In the case of Trigonometry, the law of cosines or the cosine formula related to the length of sides of a triangle to the cosine of one of its angles. To understand the concept better, you can always relate the cosine formula with the Pythagorean theorem and that holds tightly for right triangles. When one measured is 90-degree then writing cosine formula by generalizing Pythagorean theorem actually makes sense.

The cosine formula is also useful for computing the third-side of a triangle where two sides are enclosed together to form a triangle and all three sides of a triangle are known. To solve a triangle, you should first find the length of each of its side and its angles too.

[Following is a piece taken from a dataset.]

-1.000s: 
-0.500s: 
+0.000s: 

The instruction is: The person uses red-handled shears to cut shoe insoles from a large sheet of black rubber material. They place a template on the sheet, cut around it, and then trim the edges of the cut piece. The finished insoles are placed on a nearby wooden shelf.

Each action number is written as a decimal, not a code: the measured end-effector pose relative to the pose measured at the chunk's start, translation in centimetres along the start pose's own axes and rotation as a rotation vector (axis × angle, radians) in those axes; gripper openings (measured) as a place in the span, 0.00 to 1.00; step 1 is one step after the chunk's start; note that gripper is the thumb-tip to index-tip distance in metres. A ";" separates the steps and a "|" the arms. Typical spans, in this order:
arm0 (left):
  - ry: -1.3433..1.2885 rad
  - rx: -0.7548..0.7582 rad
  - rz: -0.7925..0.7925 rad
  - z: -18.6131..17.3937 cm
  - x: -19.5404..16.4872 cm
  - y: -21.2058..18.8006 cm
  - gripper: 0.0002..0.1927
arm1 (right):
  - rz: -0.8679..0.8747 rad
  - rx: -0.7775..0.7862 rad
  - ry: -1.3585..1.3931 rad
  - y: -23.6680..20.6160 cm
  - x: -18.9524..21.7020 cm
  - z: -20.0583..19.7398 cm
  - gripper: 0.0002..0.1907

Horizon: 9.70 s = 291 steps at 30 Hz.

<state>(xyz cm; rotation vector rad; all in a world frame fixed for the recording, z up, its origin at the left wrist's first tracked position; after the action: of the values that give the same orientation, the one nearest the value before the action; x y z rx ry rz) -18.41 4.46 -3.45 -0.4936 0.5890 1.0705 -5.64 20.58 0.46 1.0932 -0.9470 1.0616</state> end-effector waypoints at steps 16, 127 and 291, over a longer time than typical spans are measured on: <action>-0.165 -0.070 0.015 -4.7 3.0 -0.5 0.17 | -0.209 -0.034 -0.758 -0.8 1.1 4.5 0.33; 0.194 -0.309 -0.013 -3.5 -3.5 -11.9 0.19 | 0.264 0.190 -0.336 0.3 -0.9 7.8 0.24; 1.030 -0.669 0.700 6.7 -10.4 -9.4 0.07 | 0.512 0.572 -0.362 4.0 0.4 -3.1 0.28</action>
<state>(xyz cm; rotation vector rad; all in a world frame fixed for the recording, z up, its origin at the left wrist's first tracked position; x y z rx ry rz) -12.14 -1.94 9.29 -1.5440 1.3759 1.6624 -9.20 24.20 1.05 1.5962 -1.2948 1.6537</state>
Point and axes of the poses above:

So, we use Sine rule when either two angles or one side is given, if two sides and non-included angle is given. At the same time, cosine rule is used when three sides are given or two sides or one angle is given.

Here are the highlights for your reference —

- When two sides are given in an included angle i.e. SAS theorem
- When all three sides are given i.e. SSS Theorem.

\[\LARGE \sin \frac{a}{2} = \pm \sqrt{\frac{(1- \cos a)}{2}}\]

\[\LARGE \cos \frac{a}{2} = \pm \sqrt{\frac{(1+ \cos a)}{2}}\]

\[\LARGE \tan \left ( \frac{a}{2} \right ) = \frac{1 – \cos a}{\sin a} = \frac{\sin a}{1 + \cos a}\]

\[\large b^2=a^2+c^2-2(ac)+Cos\;B\]

\[\large c^2=a^2+b^2-2(ab)+Cos\;C\]

\[\large a^{2}=b^{2}+c^{2}-2bc.\cos A\]

\[\large b^{2}=a^{2}+c^{2}-2ac.\cos B\]

\[\large c^{2}=a^{2}+b^{2}-2ab.\cos C\]

Based on the Cosine formula, this is true that length of any side of a triangle is equal to the sum of squares of length of other sides minus the twice of their product multiplied by cosine of their inclined angles. Here, the value of cosine rule is true if one of the angles if Obtuse. Students are free to rearrange the Cosine formula to derive further trigonometry formulas from the same.